Un autre jour, nous faisons trente minutes de voiture depuis Goris vers le village de Kornizor. La commune semble extrêmement rurale. Nous avons rendez-vous à la mairie. A deux pas, un édifice détruit, sur la place, un monument dédié à la « guerre patriotique de 1941-1945 ». Un soldat, soviétique par son uniforme et par le style de la sculpture, y porte une épée, fichée dans un serpent qu’il terrasse. Nous passons rapidement devant cette interprétation communiste de l’histoire de saint Michel. Chargés de vêtements que nous transportons dans des caisses, nous pénétrons dans une salle municipale. Les vêtements (des pulls, des chaussettes, bas…) sont destinés aux familles de Stepanakert hébergées par les habitants du village. Eux, qui vivent déjà dans la pauvreté, accueillent sans se poser de questions leurs frères déplacés. Encore une fois, je me projette : suis-je prêt, dans ma maison, à accueillir des habitants d’une ville française détruite ? Surtout par temps de crise, de guerre, où je dois aussi chercher un moyen de vivre…

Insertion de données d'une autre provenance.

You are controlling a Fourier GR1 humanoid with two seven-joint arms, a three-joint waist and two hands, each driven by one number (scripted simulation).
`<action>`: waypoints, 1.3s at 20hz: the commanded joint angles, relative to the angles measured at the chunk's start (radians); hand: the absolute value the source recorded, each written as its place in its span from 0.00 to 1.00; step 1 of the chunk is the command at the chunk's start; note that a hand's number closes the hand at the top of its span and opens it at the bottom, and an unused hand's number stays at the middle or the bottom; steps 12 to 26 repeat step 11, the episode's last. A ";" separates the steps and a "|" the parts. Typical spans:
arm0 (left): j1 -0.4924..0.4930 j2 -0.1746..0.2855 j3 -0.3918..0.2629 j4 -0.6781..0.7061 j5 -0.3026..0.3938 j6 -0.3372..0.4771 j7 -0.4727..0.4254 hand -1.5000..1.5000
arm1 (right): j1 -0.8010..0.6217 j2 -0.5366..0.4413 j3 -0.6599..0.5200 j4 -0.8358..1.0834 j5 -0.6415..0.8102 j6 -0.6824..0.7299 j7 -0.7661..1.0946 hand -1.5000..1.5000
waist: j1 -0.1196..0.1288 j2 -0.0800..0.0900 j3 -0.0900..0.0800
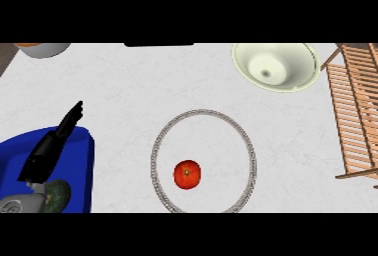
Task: Pick the pear from the placemat and place it in the tiered shelf
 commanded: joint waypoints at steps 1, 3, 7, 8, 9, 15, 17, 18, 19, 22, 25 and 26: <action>0.036 -0.042 -0.020 -0.014 -0.019 0.032 -0.015 0.50 | 0.095 -0.066 -0.173 -0.058 -0.149 0.178 0.081 0.00 | -0.006 -0.001 0.000; 0.022 0.014 0.025 -0.004 0.007 -0.005 -0.015 0.50 | 0.137 -0.125 -0.301 -0.026 -0.283 0.274 0.023 0.00 | -0.019 -0.004 0.001; 0.010 -0.001 0.012 -0.004 -0.003 -0.005 0.002 0.50 | 0.224 -0.111 -0.489 -0.058 -0.441 0.373 0.025 0.00 | -0.009 0.001 0.001; -0.028 0.006 0.023 -0.005 -0.001 -0.003 0.028 0.50 | 0.261 -0.078 -0.536 -0.090 -0.481 0.409 0.019 0.00 | -0.015 0.000 0.001; -0.016 -0.052 -0.030 -0.015 -0.034 0.031 0.039 0.50 | 0.274 -0.127 -0.574 -0.016 -0.507 0.421 -0.027 0.00 | -0.011 0.001 0.001; -0.036 -0.043 -0.021 -0.035 -0.042 0.039 0.074 0.50 | 0.334 -0.081 -0.638 -0.023 -0.551 0.457 -0.116 0.00 | -0.005 0.003 0.002; -0.036 -0.043 -0.021 -0.035 -0.042 0.039 0.074 0.50 | 0.334 -0.081 -0.638 -0.023 -0.551 0.457 -0.116 0.00 | -0.005 0.003 0.002; -0.036 -0.043 -0.021 -0.035 -0.042 0.039 0.074 0.50 | 0.334 -0.081 -0.638 -0.023 -0.551 0.457 -0.116 0.00 | -0.005 0.003 0.002; -0.036 -0.043 -0.021 -0.035 -0.042 0.039 0.074 0.50 | 0.334 -0.081 -0.638 -0.023 -0.551 0.457 -0.116 0.00 | -0.005 0.003 0.002; -0.036 -0.043 -0.021 -0.035 -0.042 0.039 0.074 0.50 | 0.334 -0.081 -0.638 -0.023 -0.551 0.457 -0.116 0.00 | -0.005 0.003 0.002; -0.036 -0.043 -0.021 -0.035 -0.042 0.039 0.074 0.50 | 0.334 -0.081 -0.638 -0.023 -0.551 0.457 -0.116 0.00 | -0.005 0.003 0.002; -0.036 -0.043 -0.021 -0.035 -0.042 0.039 0.074 0.50 | 0.334 -0.081 -0.638 -0.023 -0.551 0.457 -0.116 0.00 | -0.005 0.003 0.002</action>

sos chretiens orient armenie goris rencontre ministre sante fx volontaire telephone siteLe maire, un petit homme au corps noueux tient à nous convier dans son bureau. En nous servant des cafés extrêmement forts, il nous confie que le village compte déjà des dizaines de morts, des soldats, de jeunes hommes et des volontaires, une sorte de garde nationale arménienne qui compte aussi des hommes plus âgés.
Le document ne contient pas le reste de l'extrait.